僕が所属する教団の名前は『清貧教団』。清貧の神の教えに従い、元々は清く正しく自給自足的な団体だった。
ただ、清く正しくと言うからには、困っている人を見捨てる事は出来ない。教団員には山奥の村出身の者も多くて、山で取れる薬草に詳しい人がそれなりに居た為、薬屋の真似事を始めたのが全ての始まり。
最初は無償でやっていたのだが、当時のモリノークには医者がいなかった事もあり、人々から求められるまま、昔の人が良かれと思って行動した結果が、現在の施療院である。
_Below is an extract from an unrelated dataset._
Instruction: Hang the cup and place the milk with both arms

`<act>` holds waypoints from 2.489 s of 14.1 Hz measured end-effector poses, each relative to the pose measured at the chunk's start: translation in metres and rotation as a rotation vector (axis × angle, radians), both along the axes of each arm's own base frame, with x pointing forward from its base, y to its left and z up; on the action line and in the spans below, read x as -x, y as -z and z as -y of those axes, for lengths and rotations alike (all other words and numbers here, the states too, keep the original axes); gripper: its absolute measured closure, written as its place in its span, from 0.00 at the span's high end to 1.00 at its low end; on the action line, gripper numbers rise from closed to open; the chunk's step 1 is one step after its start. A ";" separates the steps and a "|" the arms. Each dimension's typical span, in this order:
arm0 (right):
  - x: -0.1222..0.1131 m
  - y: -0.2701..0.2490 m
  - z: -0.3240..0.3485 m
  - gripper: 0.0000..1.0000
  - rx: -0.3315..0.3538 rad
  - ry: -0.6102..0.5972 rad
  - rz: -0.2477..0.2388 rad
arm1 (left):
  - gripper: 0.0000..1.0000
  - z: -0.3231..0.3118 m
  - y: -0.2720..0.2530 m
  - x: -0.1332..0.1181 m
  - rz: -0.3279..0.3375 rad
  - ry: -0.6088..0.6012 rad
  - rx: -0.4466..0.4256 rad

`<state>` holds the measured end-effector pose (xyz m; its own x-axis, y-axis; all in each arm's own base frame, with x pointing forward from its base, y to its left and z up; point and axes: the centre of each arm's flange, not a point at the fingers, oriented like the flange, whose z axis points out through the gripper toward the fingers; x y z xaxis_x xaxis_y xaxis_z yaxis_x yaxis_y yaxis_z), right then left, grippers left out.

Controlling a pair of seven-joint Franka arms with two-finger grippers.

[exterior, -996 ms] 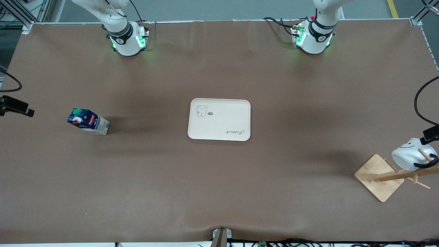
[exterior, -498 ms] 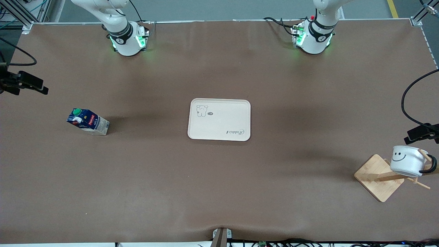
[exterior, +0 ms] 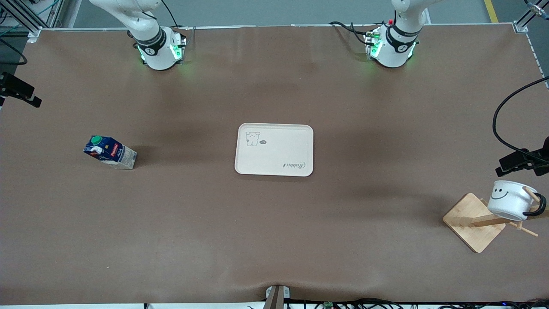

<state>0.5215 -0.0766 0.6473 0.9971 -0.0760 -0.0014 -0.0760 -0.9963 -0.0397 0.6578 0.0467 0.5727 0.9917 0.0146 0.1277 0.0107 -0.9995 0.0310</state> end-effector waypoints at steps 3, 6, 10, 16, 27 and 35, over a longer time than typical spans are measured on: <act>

普通の病院に比べれば安価で医療が提供されているものの、僕らも特殊技能者としてそれなりの給料を貰っているし、最早清貧とはかけ離れた存在となっている。その為、施療院は本部とは半ば別組織となっており、施療院側にも教団長が置かれている。もっとも本部の方も大概なのだが、これも話すと長くなるのでまた別の機会に回そう。
ともかく施療院自体が本来の目的からすれば余計な存在であり、旅神官はそこへ更に後付けされた存在なのである。だから村々の巡回も二人いれば十分だし、冒険者への同行も一人いれば大概間に合ってしまう。村を出て早二年。僕は巡回も同行もした事はなく、医療費を抑える為に、薬の代用魔術を使う日々なのである。
待合室にある受付の端っこには、ひっそりと冒険者専用の受付がある。普段の僕は基本的にこの辺りにいて診察室から呼ばれるのを待ったり、セシルが出掛けている間は代わりに受付をしたりしている。
待合室に目を向けると早速近所のお年寄りたちが来ていたが、みんな受付には来ないでヘンリ爺さんを囲んでお喋りをしている。
「今日はどうしましたか?」
「それは一度先生に診て貰った方がいいでしょう。あちらでヒース君に尋ねてみて下さい」
「腰が痛いのですか? それでは治癒魔術をかけておきましょうね」
そんな会話を聞きながら、受付の後ろでボーッとしている。実に長閑だ。下手をすれば山奥の村より変化がない。まあヘンリ爺さんがいると受付に余り意味がない、というのもある。
僕はふと窓の外、遠く西の空を見上げた。清々しい程の青空は中央山脈を境に突然赤く変色している。
世界は変わらない。
そう簡単には変わらない。
今から十年程前に突然、世界の半分が見た事もない世界に挿げ替えられても、僕らの日常は変わらなかったのだから。